What this task involves |
Your answer should consist of each line below that contains the string "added".
::::
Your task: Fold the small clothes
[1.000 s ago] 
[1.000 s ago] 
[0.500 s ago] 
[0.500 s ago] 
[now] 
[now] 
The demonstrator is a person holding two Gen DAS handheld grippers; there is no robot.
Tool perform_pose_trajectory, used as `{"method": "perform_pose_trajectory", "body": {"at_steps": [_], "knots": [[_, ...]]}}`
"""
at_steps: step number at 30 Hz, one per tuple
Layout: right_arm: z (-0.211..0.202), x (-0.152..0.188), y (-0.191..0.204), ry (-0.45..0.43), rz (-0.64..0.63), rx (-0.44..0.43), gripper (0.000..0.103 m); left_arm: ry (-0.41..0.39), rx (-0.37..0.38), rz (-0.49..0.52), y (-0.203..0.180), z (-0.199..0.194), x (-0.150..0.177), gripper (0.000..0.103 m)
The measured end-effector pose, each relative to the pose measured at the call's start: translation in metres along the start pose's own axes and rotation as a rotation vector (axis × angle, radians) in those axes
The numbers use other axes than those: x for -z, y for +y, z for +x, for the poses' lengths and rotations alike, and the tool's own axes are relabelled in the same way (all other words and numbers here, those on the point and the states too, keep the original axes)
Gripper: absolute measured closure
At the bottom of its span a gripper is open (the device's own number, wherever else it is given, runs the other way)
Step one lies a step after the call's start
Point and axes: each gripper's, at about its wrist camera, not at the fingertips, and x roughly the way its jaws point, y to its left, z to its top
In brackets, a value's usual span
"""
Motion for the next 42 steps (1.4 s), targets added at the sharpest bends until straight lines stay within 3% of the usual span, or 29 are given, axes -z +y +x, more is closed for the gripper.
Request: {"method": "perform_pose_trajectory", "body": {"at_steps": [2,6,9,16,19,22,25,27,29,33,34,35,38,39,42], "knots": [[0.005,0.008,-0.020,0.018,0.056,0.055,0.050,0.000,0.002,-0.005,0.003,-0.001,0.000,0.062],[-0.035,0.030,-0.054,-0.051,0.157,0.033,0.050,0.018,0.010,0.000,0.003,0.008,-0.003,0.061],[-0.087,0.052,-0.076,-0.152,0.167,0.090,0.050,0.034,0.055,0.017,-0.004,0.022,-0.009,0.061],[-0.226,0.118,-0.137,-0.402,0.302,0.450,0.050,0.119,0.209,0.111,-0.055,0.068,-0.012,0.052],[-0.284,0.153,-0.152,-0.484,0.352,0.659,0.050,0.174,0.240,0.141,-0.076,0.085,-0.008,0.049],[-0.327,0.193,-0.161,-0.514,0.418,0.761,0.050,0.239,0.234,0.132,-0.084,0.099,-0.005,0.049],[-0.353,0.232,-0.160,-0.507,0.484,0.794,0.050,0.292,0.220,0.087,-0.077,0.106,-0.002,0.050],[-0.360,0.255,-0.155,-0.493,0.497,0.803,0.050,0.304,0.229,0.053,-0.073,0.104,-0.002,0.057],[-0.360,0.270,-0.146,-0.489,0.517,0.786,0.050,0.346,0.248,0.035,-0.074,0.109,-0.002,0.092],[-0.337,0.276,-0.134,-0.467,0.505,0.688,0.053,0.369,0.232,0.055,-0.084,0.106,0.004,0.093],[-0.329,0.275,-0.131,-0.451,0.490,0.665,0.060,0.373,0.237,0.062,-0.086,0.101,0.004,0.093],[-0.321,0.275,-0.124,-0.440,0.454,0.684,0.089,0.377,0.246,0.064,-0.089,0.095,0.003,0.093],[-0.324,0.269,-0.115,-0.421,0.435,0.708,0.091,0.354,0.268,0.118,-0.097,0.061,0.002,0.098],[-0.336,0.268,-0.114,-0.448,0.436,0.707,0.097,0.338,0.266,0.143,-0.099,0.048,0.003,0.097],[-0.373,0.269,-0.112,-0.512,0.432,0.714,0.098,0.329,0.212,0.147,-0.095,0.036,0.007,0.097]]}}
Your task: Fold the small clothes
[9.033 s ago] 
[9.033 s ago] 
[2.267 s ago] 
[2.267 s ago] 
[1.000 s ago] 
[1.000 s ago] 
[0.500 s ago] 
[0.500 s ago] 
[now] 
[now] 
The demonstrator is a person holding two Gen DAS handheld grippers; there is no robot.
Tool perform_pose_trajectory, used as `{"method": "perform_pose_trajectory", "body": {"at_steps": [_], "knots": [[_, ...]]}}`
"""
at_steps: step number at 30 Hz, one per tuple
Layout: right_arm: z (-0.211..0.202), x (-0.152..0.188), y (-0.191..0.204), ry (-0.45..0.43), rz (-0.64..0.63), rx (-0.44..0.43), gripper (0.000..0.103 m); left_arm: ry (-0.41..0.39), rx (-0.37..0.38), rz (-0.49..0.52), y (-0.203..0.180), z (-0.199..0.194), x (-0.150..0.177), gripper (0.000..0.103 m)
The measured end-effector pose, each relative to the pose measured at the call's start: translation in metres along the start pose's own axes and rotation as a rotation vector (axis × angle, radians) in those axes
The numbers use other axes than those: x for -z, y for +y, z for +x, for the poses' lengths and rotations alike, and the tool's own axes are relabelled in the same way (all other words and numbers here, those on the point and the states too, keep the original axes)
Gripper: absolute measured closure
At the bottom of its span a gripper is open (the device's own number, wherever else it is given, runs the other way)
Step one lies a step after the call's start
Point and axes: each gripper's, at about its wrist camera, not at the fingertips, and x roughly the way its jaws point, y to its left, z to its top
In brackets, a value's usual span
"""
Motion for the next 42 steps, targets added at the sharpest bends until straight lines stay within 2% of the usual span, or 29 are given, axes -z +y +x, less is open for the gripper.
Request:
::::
Answer to the problem |
Motion for the next 42 steps (1.4 s), targets added at the sharpest bends until straight lines stay within 3% of the usual span, or 29 are given, axes -z +y +x, more is closed for the gripper.
Motion for the next 42 steps, targets added at the sharpest bends until straight lines stay within 2% of the usual span, or 29 are given, axes -z +y +x, less is open for the gripper.

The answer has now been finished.